Russia's defence ministry said its forces had struck using high-precision long-range air and sea-based missiles against "Ukraine's military-industrial facilities".

"The objectives of the strike were achieved," it said in a statement. "The work of enterprises making ammunition, weapons and military equipment for Ukrainian troops has been disrupted."

Damage appeared to be limited elsewhere in Ukraine, after air raid sirens sounded for hours through the night. Ukraine said it shot down 15 of 18 incoming cruise missiles.

Officials in the capital Kyiv said there were no reports of civilian casualties or damage there.

The missile attacks came just three days after Russia killed 23 civilians in a high-rise apartment building in the city of Uman with a missile, part of its first big countrywide volley of air strikes in nearly two months.

Russia had launched waves of missile attacks on Ukraine from October until early March, often targeting energy infrastructure in what Kyiv called a deliberate strategy to harm and intimidate civilians, a war crime.

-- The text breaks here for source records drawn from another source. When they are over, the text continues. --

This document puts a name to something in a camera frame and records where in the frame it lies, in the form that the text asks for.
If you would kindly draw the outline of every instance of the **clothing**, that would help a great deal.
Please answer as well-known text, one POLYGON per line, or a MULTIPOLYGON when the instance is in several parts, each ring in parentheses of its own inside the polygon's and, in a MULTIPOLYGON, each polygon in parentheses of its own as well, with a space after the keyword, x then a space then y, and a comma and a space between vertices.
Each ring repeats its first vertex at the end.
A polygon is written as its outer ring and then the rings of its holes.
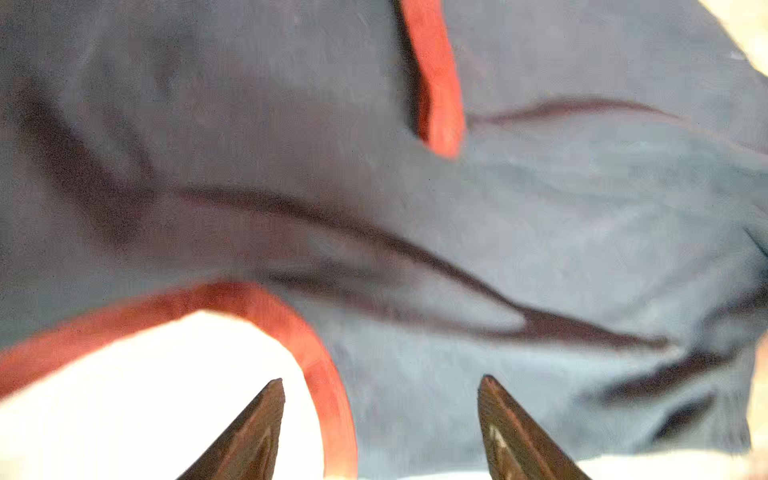
POLYGON ((15 2, 0 346, 249 280, 330 352, 362 477, 486 468, 484 374, 575 459, 747 449, 768 81, 693 0, 443 8, 455 164, 413 131, 391 3, 15 2), (697 128, 621 108, 472 122, 593 97, 697 128))

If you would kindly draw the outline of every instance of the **red trim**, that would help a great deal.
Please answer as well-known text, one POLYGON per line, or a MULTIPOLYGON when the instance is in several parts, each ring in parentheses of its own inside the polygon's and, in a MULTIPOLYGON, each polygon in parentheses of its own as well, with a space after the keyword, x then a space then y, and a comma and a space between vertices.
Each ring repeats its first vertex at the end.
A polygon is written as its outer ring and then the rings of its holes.
POLYGON ((440 0, 400 0, 421 80, 419 136, 443 157, 458 156, 464 137, 462 88, 440 0))
POLYGON ((344 385, 312 328, 251 283, 216 283, 95 310, 0 353, 0 399, 117 339, 198 310, 236 315, 293 354, 304 372, 323 437, 325 476, 357 477, 357 444, 344 385))

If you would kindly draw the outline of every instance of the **white surface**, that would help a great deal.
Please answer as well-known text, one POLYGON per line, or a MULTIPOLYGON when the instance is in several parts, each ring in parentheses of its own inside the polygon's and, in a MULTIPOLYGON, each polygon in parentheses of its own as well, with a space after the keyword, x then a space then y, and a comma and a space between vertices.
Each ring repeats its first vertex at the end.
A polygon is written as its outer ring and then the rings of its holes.
POLYGON ((273 478, 322 478, 319 422, 296 361, 253 324, 198 312, 0 403, 0 479, 174 480, 278 377, 286 404, 273 478))

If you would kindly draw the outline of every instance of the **garment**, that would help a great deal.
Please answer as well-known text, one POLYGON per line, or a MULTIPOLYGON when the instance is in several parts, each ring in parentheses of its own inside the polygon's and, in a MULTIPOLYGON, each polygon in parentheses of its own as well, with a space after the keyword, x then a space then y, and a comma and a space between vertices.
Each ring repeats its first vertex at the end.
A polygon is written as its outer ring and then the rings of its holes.
POLYGON ((484 374, 576 459, 747 449, 768 81, 693 0, 443 6, 456 163, 414 134, 391 3, 14 3, 0 346, 248 280, 330 352, 362 477, 484 469, 484 374), (626 108, 472 120, 594 97, 695 128, 626 108))

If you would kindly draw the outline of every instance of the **gray fabric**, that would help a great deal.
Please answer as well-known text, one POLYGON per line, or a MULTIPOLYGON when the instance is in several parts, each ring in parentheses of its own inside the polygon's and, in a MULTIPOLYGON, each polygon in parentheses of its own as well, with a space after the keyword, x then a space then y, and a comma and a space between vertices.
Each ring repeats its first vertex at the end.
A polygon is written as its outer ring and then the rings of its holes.
POLYGON ((451 164, 412 133, 392 3, 15 2, 0 345, 254 280, 331 352, 361 476, 484 469, 486 373, 575 458, 748 448, 766 79, 693 0, 448 1, 445 17, 472 115, 597 95, 721 137, 572 114, 477 124, 451 164))

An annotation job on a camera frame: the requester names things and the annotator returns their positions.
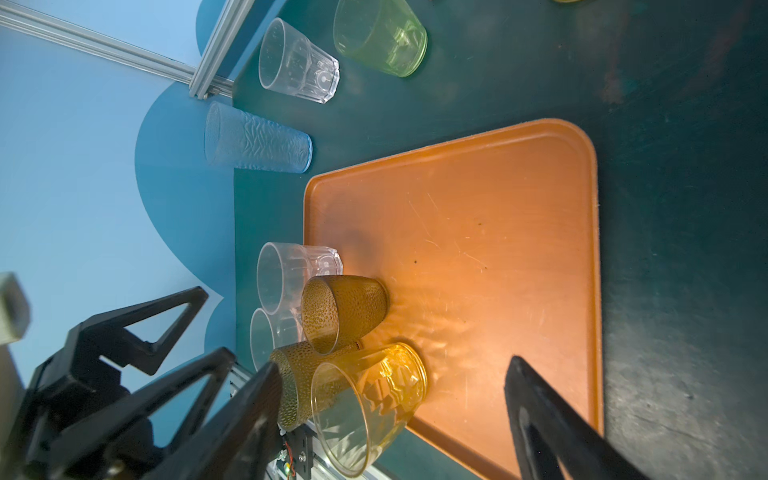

Moscow says it does not target civilians and its attacks aim to reduce Kyiv's ability to fight.

On the ground, the war is at a potential turning point after five months of Russian assaults that have secured little new territory despite the bloodiest ground combat of the war.

Kyiv is preparing to unleash a counterattack using hundreds of armoured vehicles and tanks donated by allies, and thousands of troops recently returned from training in the West.

The Ukrainian General Staff said fighting continued to grip the city of Bakhmut, focal point of Russian attacks in the east.

A top Ukrainian general said counterattacks by Kyiv's forces had ousted Russian forces from some positions in the city, but that the situation remained difficult.

The head of a Russian mercenary group, Yevgeny Prigozhin, said in a video posted online that his fighters were receiving a fraction of the shells they needed for the assault on Bakhmut.